The Importance of Metrics
Unlike more traditional ML, there are few data-related prerequisites to getting started with an LLM project, meaning that it’s possible to get quite far without even thinking about defining and computing metrics. Nevertheless, a metrics-based approach is important for meaningful iterative improvement and confidence in the results.
Empirical Statistical Techniques
In this article, we’ll use a simple example to show how it’s possible to use empirical statistical techniques — namely permutation and bootstrap testing — to evaluate the results of an LLM-powered application. There’s an interesting compromise between rigor and cost here, and each project’s needs will likely be different. The code associated with this article can be found here.

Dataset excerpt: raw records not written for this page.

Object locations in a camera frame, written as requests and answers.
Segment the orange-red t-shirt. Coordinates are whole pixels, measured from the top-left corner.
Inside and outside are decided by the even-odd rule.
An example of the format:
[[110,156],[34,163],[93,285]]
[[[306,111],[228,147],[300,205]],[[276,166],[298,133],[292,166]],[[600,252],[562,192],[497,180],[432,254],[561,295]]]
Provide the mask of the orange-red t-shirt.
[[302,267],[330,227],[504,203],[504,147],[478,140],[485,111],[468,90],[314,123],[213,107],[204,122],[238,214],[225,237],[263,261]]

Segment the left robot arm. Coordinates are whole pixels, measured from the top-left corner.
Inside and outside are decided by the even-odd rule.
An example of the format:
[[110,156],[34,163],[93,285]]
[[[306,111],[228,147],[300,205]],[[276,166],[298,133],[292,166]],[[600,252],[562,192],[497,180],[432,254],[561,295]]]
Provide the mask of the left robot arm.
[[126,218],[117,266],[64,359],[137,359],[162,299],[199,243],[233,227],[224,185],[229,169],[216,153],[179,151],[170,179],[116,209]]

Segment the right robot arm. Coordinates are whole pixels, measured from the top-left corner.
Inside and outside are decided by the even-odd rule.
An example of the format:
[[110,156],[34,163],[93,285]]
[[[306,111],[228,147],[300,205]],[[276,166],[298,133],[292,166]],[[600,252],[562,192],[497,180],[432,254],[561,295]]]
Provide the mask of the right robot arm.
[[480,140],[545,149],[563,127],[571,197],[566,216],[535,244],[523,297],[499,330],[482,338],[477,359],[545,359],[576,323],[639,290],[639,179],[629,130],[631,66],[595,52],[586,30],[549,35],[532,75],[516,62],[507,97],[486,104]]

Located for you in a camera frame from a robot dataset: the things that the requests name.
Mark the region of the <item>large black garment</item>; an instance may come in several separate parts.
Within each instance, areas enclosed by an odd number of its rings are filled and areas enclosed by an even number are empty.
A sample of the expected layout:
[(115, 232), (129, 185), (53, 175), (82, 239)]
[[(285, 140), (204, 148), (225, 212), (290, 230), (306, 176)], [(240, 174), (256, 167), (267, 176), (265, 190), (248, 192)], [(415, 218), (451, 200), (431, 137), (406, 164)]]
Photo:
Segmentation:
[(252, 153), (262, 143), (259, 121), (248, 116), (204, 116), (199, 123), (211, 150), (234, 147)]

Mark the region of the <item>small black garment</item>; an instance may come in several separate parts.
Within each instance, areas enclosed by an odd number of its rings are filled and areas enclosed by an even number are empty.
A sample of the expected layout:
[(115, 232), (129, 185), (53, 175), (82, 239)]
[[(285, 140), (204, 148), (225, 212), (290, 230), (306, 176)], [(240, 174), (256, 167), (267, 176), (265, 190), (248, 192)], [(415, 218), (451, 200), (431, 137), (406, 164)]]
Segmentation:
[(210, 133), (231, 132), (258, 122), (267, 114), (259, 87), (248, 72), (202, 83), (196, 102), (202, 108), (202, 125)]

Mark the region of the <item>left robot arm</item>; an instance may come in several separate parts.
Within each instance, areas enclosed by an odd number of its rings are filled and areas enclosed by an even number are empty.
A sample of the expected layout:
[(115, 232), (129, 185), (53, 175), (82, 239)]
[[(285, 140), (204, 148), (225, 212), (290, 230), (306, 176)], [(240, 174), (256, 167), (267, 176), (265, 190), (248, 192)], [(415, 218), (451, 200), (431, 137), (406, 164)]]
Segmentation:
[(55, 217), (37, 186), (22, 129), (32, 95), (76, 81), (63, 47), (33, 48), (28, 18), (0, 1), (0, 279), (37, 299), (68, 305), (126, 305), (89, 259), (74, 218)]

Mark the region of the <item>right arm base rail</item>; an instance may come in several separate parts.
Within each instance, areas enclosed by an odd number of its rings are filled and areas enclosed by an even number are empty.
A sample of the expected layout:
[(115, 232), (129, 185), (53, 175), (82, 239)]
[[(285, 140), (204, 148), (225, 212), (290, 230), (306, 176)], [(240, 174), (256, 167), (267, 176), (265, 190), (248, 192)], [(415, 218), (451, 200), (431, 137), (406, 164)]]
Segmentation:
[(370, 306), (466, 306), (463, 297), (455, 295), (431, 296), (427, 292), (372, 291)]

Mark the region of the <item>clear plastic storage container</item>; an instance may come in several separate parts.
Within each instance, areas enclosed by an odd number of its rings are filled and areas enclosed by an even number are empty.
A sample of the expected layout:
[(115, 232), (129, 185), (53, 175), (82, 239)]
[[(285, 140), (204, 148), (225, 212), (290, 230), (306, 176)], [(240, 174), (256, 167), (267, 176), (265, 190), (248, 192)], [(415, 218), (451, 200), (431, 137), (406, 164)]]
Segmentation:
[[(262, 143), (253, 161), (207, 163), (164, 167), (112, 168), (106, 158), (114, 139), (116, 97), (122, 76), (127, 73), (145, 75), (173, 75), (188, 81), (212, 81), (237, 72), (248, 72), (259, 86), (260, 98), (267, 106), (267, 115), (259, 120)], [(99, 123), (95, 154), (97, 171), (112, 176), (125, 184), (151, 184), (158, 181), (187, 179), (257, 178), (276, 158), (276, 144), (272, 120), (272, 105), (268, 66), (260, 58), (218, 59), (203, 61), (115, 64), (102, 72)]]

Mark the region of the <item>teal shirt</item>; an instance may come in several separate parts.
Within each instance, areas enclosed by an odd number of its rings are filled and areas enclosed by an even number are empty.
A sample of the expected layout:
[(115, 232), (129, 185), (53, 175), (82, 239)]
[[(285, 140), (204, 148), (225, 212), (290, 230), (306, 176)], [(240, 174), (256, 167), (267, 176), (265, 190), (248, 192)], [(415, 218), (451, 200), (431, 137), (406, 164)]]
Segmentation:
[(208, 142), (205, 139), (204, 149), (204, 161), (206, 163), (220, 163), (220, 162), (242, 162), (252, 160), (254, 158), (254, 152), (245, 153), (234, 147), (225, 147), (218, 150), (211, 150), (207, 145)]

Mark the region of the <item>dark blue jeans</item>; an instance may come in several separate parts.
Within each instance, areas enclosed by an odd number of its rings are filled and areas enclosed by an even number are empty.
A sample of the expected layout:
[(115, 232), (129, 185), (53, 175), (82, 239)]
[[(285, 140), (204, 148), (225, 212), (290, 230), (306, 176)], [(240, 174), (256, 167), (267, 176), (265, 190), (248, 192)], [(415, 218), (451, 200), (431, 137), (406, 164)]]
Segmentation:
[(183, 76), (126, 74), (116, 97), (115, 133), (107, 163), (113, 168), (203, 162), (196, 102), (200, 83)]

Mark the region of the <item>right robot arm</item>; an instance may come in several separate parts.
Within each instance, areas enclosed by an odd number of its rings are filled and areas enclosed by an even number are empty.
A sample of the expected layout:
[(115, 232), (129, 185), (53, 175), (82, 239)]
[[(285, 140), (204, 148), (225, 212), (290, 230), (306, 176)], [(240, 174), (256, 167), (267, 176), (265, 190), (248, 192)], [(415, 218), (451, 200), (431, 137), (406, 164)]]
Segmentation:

Example: Evaluating a Statistical Test
ChatGPT’s interpretation of “A quirky robot evaluates a statistical test” is shown below. This is not the first example of 3-armed robot images generated by AI. The image was generated by the author.
Conclusion
Evaluating the outputs of LLM-powered applications is crucial for their success. By using empirical statistical techniques such as permutation and bootstrap testing, it’s possible to enable confidence in any statement of improvement. Each project’s needs will likely be different, and there’s an interesting compromise between rigor and cost. By taking a metrics-based approach, developers can ensure meaningful iterative improvement and confidence in the results.
FAQs
- What is the main challenge of evaluating LLMs?
The main challenge of evaluating LLMs is the non-deterministic nature of outputs from generative models, and the fact that it’s often difficult to even quantify the quality of an output with a numerical score. - Why is a metrics-based approach important for LLM-powered applications?
A metrics-based approach is important for meaningful iterative improvement and confidence in the results. - What empirical statistical techniques can be used to evaluate LLM-powered applications?
Permutation and bootstrap testing are two empirical statistical techniques that can be used to evaluate LLM-powered applications. - Where can I find the code associated with this article?
The code associated with this article can be found here.